[WHAT YOU WILL DO]: Pull out the lines from the one containing "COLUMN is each" through the final line of the listing below and repeat them exactly. Leave the pictures behind.

[SOURCE DATA]:
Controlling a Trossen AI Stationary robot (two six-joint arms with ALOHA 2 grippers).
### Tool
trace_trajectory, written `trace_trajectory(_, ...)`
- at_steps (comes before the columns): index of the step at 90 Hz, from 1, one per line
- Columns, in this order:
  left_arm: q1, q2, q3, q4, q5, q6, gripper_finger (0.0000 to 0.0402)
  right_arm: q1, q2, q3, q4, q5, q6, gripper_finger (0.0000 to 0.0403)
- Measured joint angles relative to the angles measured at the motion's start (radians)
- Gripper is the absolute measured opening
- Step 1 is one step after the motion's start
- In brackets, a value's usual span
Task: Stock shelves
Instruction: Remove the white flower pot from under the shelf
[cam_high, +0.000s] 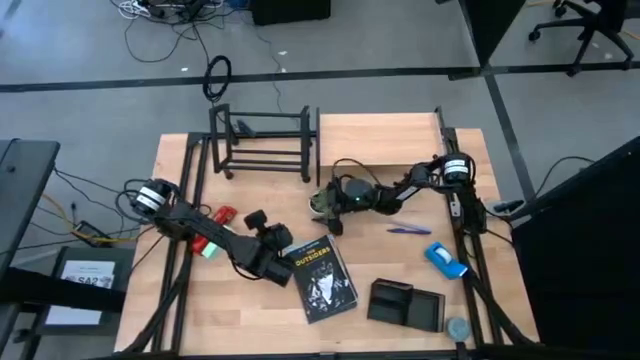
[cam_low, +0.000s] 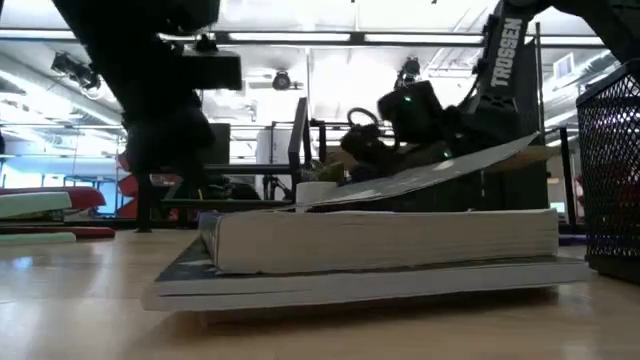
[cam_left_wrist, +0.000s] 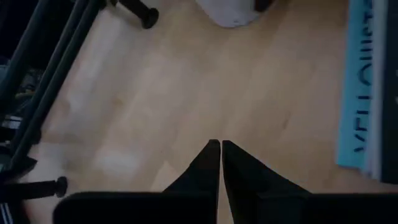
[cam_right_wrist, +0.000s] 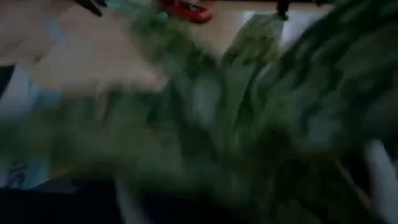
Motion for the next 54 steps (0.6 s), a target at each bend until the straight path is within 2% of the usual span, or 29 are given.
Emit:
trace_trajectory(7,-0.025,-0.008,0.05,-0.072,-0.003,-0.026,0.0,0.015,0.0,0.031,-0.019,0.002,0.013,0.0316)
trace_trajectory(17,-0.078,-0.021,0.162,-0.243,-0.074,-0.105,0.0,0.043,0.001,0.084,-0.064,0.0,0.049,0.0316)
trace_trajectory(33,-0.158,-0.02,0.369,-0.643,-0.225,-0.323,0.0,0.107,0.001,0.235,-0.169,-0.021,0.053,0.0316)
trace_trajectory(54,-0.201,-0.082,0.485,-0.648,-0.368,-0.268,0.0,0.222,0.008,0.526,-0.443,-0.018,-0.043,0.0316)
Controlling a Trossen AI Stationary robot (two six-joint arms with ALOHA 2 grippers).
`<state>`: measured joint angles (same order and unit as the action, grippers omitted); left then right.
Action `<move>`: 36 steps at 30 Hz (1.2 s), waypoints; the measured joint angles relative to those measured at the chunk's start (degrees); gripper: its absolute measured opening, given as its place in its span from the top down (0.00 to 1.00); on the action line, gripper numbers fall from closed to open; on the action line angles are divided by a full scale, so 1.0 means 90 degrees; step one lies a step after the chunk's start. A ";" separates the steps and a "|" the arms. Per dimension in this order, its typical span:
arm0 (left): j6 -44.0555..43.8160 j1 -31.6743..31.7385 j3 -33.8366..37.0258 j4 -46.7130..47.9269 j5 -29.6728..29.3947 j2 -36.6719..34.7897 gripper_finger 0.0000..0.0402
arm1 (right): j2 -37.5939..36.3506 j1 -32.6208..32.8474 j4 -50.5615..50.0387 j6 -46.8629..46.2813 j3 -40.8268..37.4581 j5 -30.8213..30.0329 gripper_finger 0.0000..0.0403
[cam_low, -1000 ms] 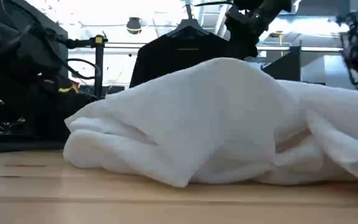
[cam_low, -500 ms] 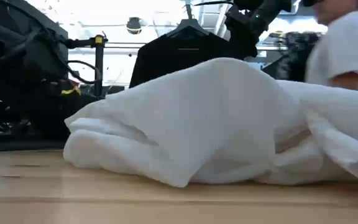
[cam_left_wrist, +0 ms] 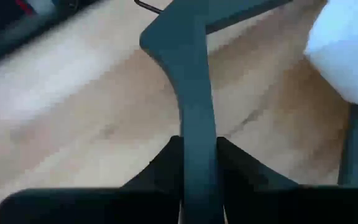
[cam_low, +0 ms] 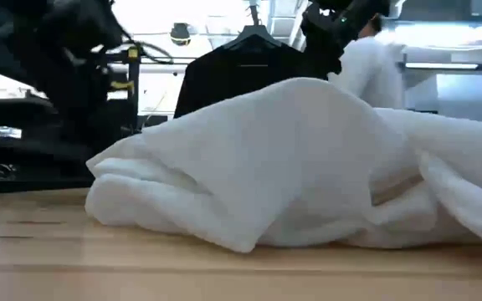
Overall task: Hang clothes
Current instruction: Hang the white polo on the rack
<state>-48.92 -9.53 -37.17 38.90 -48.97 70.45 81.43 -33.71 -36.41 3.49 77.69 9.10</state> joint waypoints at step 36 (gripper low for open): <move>0.6332 0.0611 -0.4569 0.0742 -0.1697 -0.0012 0.87 | -0.0005 -0.1730 0.0614 -0.1192 0.0766 0.4513 0.54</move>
<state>8.06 -4.03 -78.29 45.58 -64.24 70.35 81.38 -49.29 -30.88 -7.24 84.58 49.72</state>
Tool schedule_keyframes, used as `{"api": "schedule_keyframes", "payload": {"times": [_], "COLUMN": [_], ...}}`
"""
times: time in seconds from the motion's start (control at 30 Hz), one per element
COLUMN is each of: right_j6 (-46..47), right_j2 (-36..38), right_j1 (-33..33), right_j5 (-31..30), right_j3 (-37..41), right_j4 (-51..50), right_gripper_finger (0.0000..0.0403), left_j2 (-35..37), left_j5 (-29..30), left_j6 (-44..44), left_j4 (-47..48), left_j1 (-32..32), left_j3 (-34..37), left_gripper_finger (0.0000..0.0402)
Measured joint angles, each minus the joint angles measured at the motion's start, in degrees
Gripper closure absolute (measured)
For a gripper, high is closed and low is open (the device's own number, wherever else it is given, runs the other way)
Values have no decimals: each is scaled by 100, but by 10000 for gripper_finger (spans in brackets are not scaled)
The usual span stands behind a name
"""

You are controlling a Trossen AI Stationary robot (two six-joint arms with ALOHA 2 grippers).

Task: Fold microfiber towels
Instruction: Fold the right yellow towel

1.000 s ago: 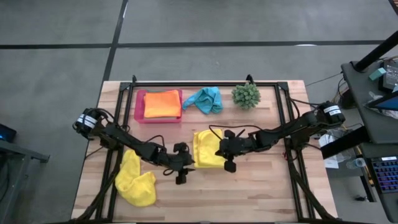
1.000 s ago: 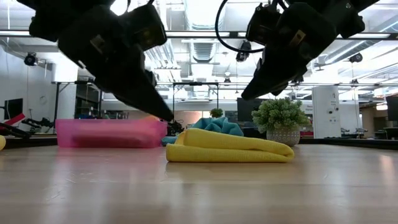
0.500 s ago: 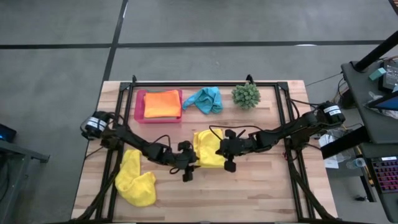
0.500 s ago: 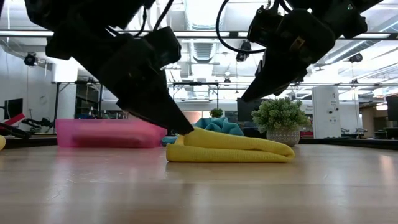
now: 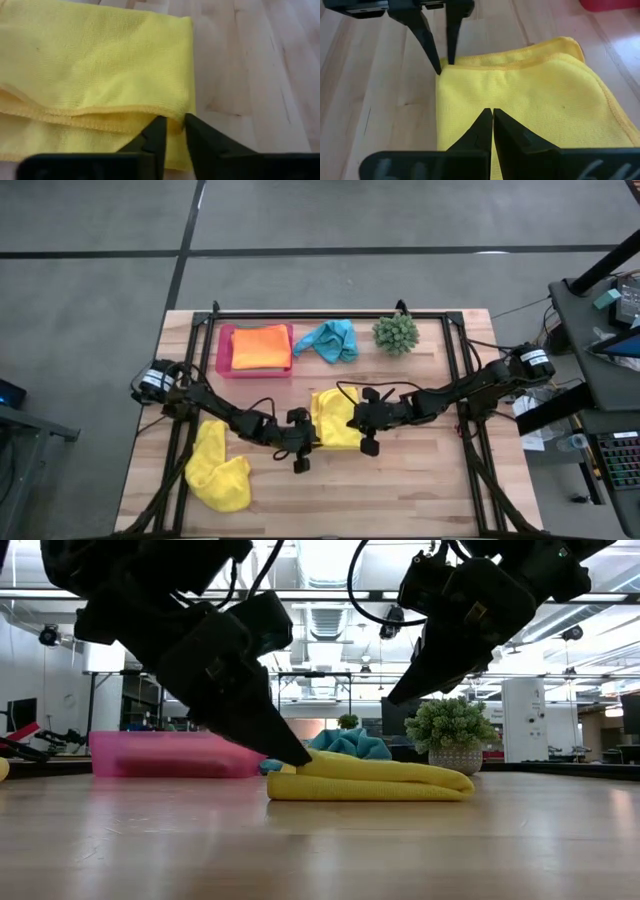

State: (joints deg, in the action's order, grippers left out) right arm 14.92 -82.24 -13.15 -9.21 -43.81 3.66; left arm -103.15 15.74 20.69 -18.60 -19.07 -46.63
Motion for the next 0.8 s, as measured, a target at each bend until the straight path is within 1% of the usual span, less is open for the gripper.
{"api": "schedule_keyframes", "payload": {"times": [0.07,0.13,0.3,0.47,0.67,0.8], "right_j6": [0,0,2,2,3,20], "right_j2": [0,0,0,-2,-2,-2], "right_j1": [0,0,0,0,0,0], "right_j5": [0,0,0,0,0,-7], "right_j3": [2,2,11,11,25,40], "right_j4": [0,1,-2,-2,-2,-3], "right_gripper_finger": [394,394,394,394,394,394], "left_j2": [-6,-11,8,227,659,913], "left_j5": [-19,-21,-19,-17,-12,-10], "left_j6": [-7,-29,-173,-221,-331,-303], "left_j4": [-63,-41,-21,65,522,1074], "left_j1": [9,11,11,11,11,9], "left_j3": [-7,-5,-15,-2,16,26], "left_gripper_finger": [386,396,400,401,401,401]}}
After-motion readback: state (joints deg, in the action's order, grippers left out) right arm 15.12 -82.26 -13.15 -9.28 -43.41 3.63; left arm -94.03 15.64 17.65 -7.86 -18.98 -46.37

[EXERCISE RESULT]:
COLUMN is each of: right_j6 (-46..47), right_j2 (-36..38), right_j1 (-33..33), right_j5 (-31..30), right_j3 (-37..41), right_j4 (-51..50), right_gripper_finger (0.0000..0.0403), left_j2 (-35..37), left_j5 (-29..30), left_j6 (-44..44), left_j4 (-47..48), left_j1 (-32..32), left_j3 (-34..37), left_gripper_finger (0.0000..0.0402)
Measured joint angles, each minus the joint angles measured at the motion's start, in degrees
Gripper closure absolute (measured)
For a gripper, high is closed and low is open (the device's own number, wherever else it is given, runs the other way)
Values have no decimals: each is scaled by 100, but by 10000 for gripper_finger (spans in brackets are not scaled)
The usual span stands behind a name
"""

You are controlling a Trossen AI Stationary robot (two six-joint arms with ALOHA 2 grippers).

Task: Fold microfiber towels
Instruction: Fold the right yellow towel

1.000 s ago: 
1.000 s ago: 
0.500 s ago: 
0.500 s ago: 
now: 

State: (joints deg, in the action's order, grippers left out) right arm 14.92 -82.24 -13.15 -9.21 -43.81 3.66; left arm -103.15 15.74 20.69 -18.60 -19.07 -46.63
Motion for the next 0.8 s, as measured, a target at each bend until the straight path is within 1% of the usual span, less is open for the gripper.
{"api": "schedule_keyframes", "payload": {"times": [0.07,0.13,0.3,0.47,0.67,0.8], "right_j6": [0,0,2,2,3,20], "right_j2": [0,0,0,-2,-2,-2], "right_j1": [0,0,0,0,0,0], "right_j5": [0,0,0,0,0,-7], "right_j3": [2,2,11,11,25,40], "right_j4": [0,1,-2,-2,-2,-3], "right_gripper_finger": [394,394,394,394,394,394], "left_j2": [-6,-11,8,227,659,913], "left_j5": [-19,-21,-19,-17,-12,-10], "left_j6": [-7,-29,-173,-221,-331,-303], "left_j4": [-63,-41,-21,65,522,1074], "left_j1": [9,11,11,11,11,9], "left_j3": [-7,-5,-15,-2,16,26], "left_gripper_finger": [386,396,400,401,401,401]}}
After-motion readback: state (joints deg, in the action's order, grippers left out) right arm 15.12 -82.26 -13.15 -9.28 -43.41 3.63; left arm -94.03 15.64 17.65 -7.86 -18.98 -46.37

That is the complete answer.